Blackstone Group, billed as the world’s largest alternative asset manager and commercial property owner, posted a second-quarter loss as the values of its private equity and opportunistic real estate portfolios declined after sharp gains a year earlier.
But the New York-based firm said its performance still far outpaced the broader market, and its real estate portfolio, concentrated in residential rental and logistics properties, will be an important advantage that will help it weather high inflation and other economic concerns. Capital raising for new investments remained strong.
Total assets under management rose 38% to $940.8 billion as fundraising of $88.3 billion last quarter made the second-largest inflow Blackstone has seen “in the midst of market chaos,” Blackstone Chairman, CEO and co-founder Stephen Schwarzman said on a conference call. About $49 billion of the money it raised came from its real estate business, including $24.4 billion it raised in its 10th global opportunistic fund.
The company's position in the commercial real estate industry means its performance can be considered a market snapshot amid rising interest rates, inflation that has hit a 40-year high, and shifts in residential property demand. In a week where mortgage applications were reported to have hit a 22-year low, investors and analysts are looking for indicators of changes in consumer sentiment that can affect multifamily and other commercial real estate, as well as prospects for companies.
In one sign of the economic shift playing out in corporate America, Blackstone said its second-quarter loss of $29.4 million compared with profit of $1.31 billion a year earlier. That came as the value of its corporate private equity fund, including investments in businesses such as the Bumble dating website and Ancestry digital family history service, dropped 6.7% after a 10.1% jump a year earlier.
The value of its opportunistic real estate portfolio, which invests in “undermanaged, well-located” properties worldwide, dipped 1% after a 35% increase a year earlier. And the value of its core plus real estate investments rose 2.3% following a 25.5% jump in 2021. Those assets include logistics, residential, office, life sciences and retail properties located in global gateway cities.
While the value of its real estate portfolios declined or saw slower growth, Blackstone said its performance on various fronts still sharply outpaced that of its peers and broader real estate and other market indexes.
Property Assets Rise
With the additional money, Blackstone’s total real estate assets under management increased 54% to $320 billion, outpacing its private equity, hedge fund and other businesses.
“These results are stunning versus losses most investors are experiencing,” Schwarzman said. “We had anticipated higher interests rate and more pervasive inflation for some time and positioned our portfolio to reflect that. We are seeing a clear benefit of that foresight today. Looking forward, market conditions will remain challenging.”

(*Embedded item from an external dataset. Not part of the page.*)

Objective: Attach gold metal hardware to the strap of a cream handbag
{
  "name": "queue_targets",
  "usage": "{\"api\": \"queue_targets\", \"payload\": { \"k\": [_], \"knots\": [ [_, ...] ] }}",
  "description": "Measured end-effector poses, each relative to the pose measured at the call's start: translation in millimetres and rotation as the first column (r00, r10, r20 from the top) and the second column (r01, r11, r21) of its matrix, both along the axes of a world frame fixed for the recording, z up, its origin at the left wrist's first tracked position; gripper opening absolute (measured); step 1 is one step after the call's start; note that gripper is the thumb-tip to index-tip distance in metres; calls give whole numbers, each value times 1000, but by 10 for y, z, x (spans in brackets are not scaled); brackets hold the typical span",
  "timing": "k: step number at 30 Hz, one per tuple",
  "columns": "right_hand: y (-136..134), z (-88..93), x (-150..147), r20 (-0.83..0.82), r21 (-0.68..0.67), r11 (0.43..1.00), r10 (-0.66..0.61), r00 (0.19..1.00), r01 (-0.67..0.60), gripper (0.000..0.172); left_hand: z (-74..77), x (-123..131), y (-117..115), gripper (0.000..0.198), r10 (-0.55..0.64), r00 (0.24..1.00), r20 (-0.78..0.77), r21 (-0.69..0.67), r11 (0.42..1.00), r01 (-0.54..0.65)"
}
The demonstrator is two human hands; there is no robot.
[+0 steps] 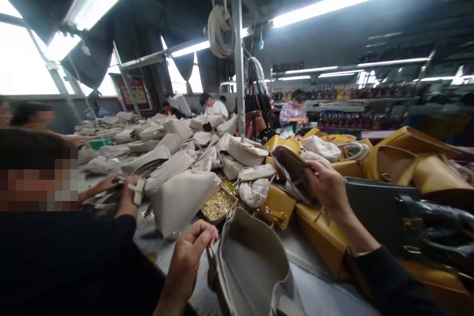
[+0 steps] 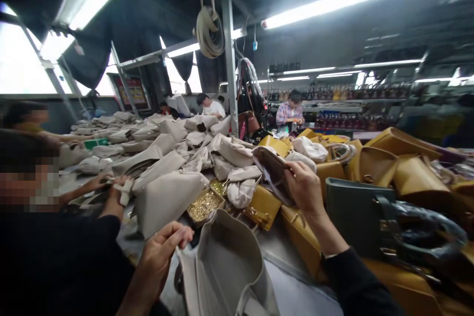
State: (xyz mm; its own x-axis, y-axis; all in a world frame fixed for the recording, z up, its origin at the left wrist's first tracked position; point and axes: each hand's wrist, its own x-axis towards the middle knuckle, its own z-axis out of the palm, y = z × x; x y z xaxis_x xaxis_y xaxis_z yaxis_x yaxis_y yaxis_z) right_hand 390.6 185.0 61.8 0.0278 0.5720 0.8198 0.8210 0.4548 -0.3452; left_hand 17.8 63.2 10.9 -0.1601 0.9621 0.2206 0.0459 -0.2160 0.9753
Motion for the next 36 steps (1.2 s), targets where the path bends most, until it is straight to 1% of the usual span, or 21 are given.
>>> {"api": "queue_targets", "payload": {
  "k": [2, 5, 7, 9, 13, 15, 16, 19, 23, 26, 27, 29, 31, 32, 34, 36],
  "knots": [
    [9, 85, -78, -135, -15, 995, 95, 986, -98, 24, -47, -27, 56, 38, -7, 1000, 0, 3, 1000, 7],
    [25, 147, -188, -318, -20, 973, 212, 924, -230, 25, -91, -26, 109, 44, -7, 999, 42, 17, 1000, 6],
    [16, 173, -262, -445, -37, 951, 260, 857, -307, 29, -98, -4, 113, 46, 7, 995, 96, 26, 1000, -10],
    [-11, 202, -341, -562, -72, 916, 290, 775, -396, 36, -95, 17, 103, 46, 28, 990, 139, 29, 999, -32],
    [-105, 261, -512, -728, -91, 829, 323, 605, -552, 43, -87, 1, 74, 44, 54, 990, 133, 46, 997, -60],
    [-167, 280, -602, -771, -83, 800, 327, 547, -595, 43, -81, -36, 58, 43, 47, 995, 93, 35, 998, -51],
    [-201, 287, -646, -780, -82, 788, 331, 532, -610, 43, -75, -56, 47, 42, 37, 997, 67, 23, 999, -39],
    [-295, 301, -762, -781, -81, 765, 350, 518, -639, 40, -38, -89, 7, 39, 8, 1000, 8, 13, 1000, -8],
    [-345, 313, -846, -781, -68, 740, 378, 497, -669, 38, 27, -56, -34, 34, 5, 1000, 13, 13, 1000, -5],
    [-341, 326, -870, -814, -48, 720, 373, 445, -693, 35, 62, -26, -49, 35, 17, 1000, 14, -2, 1000, -17],
    [-337, 329, -878, -844, -32, 710, 358, 400, -703, 33, 71, -22, -53, 35, 20, 1000, 6, 0, 1000, -20],
    [-330, 330, -898, -919, 23, 707, 293, 263, -707, 32, 93, -24, -60, 35, 27, 999, -33, 15, 1000, -26],
    [-331, 320, -935, -969, 82, 728, 217, 115, -681, 32, 129, -23, -72, 35, 23, 994, -111, 16, 1000, -22],
    [-337, 310, -965, -980, 105, 740, 189, 56, -664, 32, 156, -15, -80, 34, 17, 986, -166, 12, 1000, -15],
    [-375, 285, -1059, -986, 129, 749, 164, -7, -650, 31, 234, 28, -98, 31, 3, 951, -308, 32, 999, 7],
    [-455, 259, -1205, -986, 162, 749, 143, -82, -642, 32, 342, 114, -108, 26, 2, 881, -473, 119, 991, 61]
  ]
}}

Jonathan Gray, Blackstone’s president and chief operating officer, said its bets on “hard assets with short-term duration with pricing power” will continue to pay off and help the firm navigate market uncertainty. Those include its residential rental real estate and logistics property investments, which make up the majority of its real estate portfolio.
He said increased online shopping is providing a boost to the logistics space, while supply chain concerns and companies moving away from “just in time” inventory management — or making goods when orders come in versus stocking them — translate to additional demand for warehouses.
For both residential and industrial property types, “the backdrop is extremely constructive” with “record low vacancies,” he said.
While Gray expects the high residential rental rate growth “at some point will come down,” he said the decline in new construction and home starts, coupled with increased mortgage rates and construction costs, bodes well for the rental market.
“People still need to live somewhere,” he said. There’s “less new supply. We have a big infrastructure shortage. That pushes people to the rental market.”
Meanwhile, while higher interest rates and borrowing costs have led to real estate investment trusts including SL Green Realty — Manhattan’s largest office landlord — and Vornado Realty Trust to shift how they plan to pay down or refinance debt, Gray said as a lender Blackstone's floating-rate debt business will benefit. The firm's fixed-income real estate debt business is heavily oriented toward floating-rate debt, according to Gray. Every time the Federal Reserve raises rates, the returns are “strong” for that business, he said.
Among some of Blackstone’s notable real estate transactions last quarter, it sold the Cosmopolitan luxury hotel and casino in Las Vegas, which it said was its real estate business’s most profitable single-asset sale. The firm also recapitalized Mileway, a pan-European last-mile logistics company, in what it described as “the largest-ever private real estate transaction globally.”
Blackstone also completed the $7.6 billion purchase of PS Business Parks, the owner of 27 million square feet of commercial properties consisting primarily of industrial space that appeals to small and midsize companies.